L’art. 96 comma 3 c.p.c. prevede: «In ogni caso, quando pronuncia sulle spese ai sensi dell’art. 91, il giudice, anche d’ufficio, può altresì condannare la parte soccombente al pagamento, a favore della controparte, di una somma equitativamente determinata».
Si tratta di una condanna con vera e propria natura sanzionatoria, il cui operare è subordinato alla presenza, nella parte soccombente, dell’elemento soggettivo della malafede o colpa grave.
Gli elementi innovativi del comma 3 dell’art. 96 c.p.c., rispetto al già esistente comma 1 dello stesso articolo (il quale prevede il potere del giudice, su istanza di parte, di condannare il soccombente, che abbia agito in giudizio con mala fede o colpa grave, al risarcimento dei danni -oltre che al rimborso delle spese- sofferti dalla parte vittoriosa) sono di non poco rilievo: la condanna può essere pronunciata anche d’ufficio, ossia in assenza di una specifica istanza della parte risultata poi vittoriosa, ed ha carattere spiccatamente sanzionatorio (laddove il già esistente primo comma aveva un ruolo esclusivamente risarcitorio).
Nell’ottica della propria finalità sanzionatoria, il nuovo disposto normativo prevede che la quantificazione della condanna, lungi dall’essere commisurata all’entità del danno subito dalla parte vittoriosa sotto i profili dell’an e del quantum, sia rimessa all’equo apprezzamento del giudice.
Ed ancora, che il potere di comminare la sanzione sia riconosciuto al giudice «in ogni caso», ossia a prescindere dal fatto che il comportamento della parte soccombente abbia provocato all’altra parte un danno effettivo e dimostrabile. La ratio alla base della nuova norma non è, d’altro canto, quella di ristorare un danno subito dalla parte vittoriosa, ma quella di irrogare una sanzione afflittiva capace di fungere da deterrente rispetto al futuro verificarsi di condotte della medesima specie.
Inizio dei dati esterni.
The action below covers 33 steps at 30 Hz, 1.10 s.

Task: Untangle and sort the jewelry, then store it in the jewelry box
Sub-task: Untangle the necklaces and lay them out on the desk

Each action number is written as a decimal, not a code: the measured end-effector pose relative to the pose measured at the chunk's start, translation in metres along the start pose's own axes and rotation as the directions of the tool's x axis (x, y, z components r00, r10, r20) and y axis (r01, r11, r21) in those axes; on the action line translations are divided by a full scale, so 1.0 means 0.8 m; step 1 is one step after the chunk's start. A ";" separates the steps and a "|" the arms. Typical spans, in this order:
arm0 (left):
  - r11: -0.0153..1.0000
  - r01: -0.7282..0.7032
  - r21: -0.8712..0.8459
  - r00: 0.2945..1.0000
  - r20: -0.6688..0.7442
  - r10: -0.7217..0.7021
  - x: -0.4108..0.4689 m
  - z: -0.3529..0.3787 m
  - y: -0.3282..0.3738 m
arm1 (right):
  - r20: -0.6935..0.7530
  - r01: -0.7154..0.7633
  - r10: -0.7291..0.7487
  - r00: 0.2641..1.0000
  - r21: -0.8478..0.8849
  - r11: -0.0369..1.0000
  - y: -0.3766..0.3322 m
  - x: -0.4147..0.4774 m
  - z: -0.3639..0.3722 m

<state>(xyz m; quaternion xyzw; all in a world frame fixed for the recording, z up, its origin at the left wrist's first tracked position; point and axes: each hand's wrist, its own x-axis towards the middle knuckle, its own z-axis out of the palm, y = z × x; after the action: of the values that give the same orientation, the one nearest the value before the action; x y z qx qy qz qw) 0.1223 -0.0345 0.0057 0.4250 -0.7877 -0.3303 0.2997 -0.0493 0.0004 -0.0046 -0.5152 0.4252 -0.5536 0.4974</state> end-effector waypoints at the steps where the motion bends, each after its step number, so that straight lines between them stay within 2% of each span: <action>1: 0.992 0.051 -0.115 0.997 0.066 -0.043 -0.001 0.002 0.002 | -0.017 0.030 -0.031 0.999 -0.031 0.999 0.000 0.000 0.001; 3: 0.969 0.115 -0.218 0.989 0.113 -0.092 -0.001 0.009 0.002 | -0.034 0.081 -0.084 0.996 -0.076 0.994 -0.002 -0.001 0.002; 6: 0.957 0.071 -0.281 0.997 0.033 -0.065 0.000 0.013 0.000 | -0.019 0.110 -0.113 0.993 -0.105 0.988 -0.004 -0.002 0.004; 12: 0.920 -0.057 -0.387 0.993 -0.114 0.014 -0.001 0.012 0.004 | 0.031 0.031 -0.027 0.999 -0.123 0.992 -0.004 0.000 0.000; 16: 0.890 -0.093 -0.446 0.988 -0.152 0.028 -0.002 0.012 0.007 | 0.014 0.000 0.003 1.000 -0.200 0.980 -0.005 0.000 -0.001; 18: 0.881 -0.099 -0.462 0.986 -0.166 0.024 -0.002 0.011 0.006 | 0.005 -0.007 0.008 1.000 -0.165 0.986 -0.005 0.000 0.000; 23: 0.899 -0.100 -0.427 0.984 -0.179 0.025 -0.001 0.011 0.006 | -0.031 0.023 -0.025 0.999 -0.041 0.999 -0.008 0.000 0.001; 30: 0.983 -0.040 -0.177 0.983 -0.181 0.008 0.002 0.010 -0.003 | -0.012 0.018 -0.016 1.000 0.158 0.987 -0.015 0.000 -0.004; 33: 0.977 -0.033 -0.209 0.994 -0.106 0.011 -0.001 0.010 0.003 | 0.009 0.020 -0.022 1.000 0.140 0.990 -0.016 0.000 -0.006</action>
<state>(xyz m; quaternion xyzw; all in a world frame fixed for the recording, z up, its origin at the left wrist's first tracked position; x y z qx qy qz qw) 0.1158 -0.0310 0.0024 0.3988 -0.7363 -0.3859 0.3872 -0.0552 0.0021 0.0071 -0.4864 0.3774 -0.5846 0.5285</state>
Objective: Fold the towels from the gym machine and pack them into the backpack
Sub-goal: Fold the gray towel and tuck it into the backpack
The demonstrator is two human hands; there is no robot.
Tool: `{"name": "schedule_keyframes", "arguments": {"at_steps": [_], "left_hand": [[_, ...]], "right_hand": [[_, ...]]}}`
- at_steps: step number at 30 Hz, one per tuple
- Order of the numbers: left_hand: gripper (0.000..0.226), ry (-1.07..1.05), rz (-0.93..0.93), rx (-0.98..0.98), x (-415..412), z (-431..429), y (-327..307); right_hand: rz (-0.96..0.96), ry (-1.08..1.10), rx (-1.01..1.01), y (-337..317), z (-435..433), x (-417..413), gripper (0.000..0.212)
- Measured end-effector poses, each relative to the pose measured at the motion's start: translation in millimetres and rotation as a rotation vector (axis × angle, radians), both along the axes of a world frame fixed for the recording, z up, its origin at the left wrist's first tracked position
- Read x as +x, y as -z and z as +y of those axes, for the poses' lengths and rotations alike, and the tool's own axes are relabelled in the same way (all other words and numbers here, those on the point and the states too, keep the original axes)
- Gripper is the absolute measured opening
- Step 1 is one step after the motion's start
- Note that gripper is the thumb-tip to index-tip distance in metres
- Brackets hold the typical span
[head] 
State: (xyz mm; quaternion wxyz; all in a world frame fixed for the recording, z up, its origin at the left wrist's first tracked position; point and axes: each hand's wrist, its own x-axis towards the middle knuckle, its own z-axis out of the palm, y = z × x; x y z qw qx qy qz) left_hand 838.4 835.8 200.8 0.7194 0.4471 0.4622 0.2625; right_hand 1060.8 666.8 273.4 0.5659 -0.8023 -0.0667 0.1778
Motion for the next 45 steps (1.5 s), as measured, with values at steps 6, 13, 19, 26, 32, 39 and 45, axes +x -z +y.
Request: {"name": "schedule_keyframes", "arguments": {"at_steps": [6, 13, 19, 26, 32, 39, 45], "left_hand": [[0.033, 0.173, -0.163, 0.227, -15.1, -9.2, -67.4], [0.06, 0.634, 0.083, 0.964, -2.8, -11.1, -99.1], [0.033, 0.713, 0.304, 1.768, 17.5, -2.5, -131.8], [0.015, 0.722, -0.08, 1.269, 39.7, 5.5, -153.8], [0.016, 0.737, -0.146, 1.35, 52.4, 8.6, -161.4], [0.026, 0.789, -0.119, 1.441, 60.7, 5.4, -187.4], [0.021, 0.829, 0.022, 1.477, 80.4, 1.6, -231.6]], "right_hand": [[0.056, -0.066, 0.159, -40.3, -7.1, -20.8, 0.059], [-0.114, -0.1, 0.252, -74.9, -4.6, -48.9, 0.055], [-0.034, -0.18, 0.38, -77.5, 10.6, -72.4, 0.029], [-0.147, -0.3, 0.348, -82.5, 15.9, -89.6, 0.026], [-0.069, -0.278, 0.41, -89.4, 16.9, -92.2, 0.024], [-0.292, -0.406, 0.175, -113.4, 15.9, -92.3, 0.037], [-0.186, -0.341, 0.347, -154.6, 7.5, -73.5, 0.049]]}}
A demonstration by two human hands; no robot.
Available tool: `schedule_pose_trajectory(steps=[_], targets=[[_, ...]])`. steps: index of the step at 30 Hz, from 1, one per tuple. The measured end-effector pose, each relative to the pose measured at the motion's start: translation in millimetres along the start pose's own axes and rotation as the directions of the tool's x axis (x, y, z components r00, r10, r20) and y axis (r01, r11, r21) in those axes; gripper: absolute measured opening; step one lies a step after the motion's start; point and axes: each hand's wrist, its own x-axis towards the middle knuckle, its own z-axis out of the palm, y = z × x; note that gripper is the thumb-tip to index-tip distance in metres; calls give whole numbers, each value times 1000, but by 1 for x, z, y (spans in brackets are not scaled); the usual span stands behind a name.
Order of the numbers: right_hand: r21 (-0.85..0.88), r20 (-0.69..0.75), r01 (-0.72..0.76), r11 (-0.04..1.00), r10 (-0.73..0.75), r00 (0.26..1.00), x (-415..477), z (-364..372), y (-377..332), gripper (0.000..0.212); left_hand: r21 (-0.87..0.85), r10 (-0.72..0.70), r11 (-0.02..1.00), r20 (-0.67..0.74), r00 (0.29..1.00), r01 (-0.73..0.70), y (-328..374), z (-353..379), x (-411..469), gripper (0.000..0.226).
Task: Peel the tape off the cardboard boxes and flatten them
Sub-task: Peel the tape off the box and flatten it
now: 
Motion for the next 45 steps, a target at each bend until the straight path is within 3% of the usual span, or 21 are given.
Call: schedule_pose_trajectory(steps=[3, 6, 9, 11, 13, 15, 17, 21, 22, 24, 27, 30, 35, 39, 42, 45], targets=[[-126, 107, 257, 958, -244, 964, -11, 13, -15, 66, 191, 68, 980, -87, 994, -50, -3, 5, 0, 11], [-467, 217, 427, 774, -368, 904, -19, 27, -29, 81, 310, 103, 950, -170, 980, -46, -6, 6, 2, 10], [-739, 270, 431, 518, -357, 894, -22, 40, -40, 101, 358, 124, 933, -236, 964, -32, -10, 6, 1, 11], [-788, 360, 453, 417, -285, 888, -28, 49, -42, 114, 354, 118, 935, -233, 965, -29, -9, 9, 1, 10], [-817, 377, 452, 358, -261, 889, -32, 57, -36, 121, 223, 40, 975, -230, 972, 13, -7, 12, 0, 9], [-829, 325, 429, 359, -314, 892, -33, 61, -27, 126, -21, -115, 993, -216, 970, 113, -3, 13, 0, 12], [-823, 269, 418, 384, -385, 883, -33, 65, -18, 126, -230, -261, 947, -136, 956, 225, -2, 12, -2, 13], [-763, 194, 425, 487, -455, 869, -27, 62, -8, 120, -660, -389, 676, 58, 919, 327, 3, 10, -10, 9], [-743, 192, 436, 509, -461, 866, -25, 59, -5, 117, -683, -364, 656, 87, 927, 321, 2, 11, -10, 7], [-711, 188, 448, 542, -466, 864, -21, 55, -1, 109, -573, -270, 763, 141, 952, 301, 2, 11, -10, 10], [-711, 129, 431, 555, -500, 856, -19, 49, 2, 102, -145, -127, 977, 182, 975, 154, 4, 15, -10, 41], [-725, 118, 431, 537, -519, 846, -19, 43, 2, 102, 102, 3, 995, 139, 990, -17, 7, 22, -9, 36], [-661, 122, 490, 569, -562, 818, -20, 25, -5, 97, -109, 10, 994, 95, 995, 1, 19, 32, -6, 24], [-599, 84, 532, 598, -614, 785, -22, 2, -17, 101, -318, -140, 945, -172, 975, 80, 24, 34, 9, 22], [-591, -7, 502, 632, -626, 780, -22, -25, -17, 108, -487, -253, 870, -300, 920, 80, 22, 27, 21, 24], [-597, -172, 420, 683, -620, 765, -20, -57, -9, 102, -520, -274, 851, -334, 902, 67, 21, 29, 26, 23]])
Per quanto attiene l’entità della sanzione monetaria, la norma non prescrive limiti edittali rendendo fondamentale il ruolo della Giurisprudenza nel delineare parametri cui rapportare le proprie decisioni.
Un parametro elaborato dalla Giurisprudenza, utile ad orientare la discrezionalità del giudice potrà, allora, essere quello delle spese di lite. Il Tribunale di Verona, ad esempio, con un proprio protocollo, ha individuato una forbice tra il minimo di un quarto ed il massimo del doppio delle spese legali quale criterio cui avere riguardo nella determinazione della condanna ex art. 96, comma 3 c.p.c..
All’interno di questa forbice, poi, il Giudice, rispettoso della natura sanzionatoria della norma, si orienterà valutando la gravità dell’abuso processuale.
Diversamente, nel sopra riportato caso Rizzoli, il Tribunale ha ritenuto equo commisurare la condanna all’entità dell’ingiusto profitto che l’attore intendeva ricavare dal giudizio. Così, nel caso di specie, la sanzione corrisponde all’1% della domanda proposta dall’attore (pari a complessivi 650 mln di Euro) nei confronti di tutti i convenuti in solido tra loro.
Gli altri criteri possibili (in rapporto alla natura della prestazione o all’entità del danno) sono ritenuti dalla Dottrina maggioritaria, inidonei rispetto alla volontà punitiva di uno specifico comportamento processuale ritenuto censurabile.
Considerando che agire in giudizio per far valere una pretesa che si rivela infondata non è condotta di per sé rimproverabile (Cass. Civ. 21570/2012), la nuova condanna per lite temeraria persegue un ambizioso fine pubblicistico, quello della funzionalità dell’apparato giurisdizionale.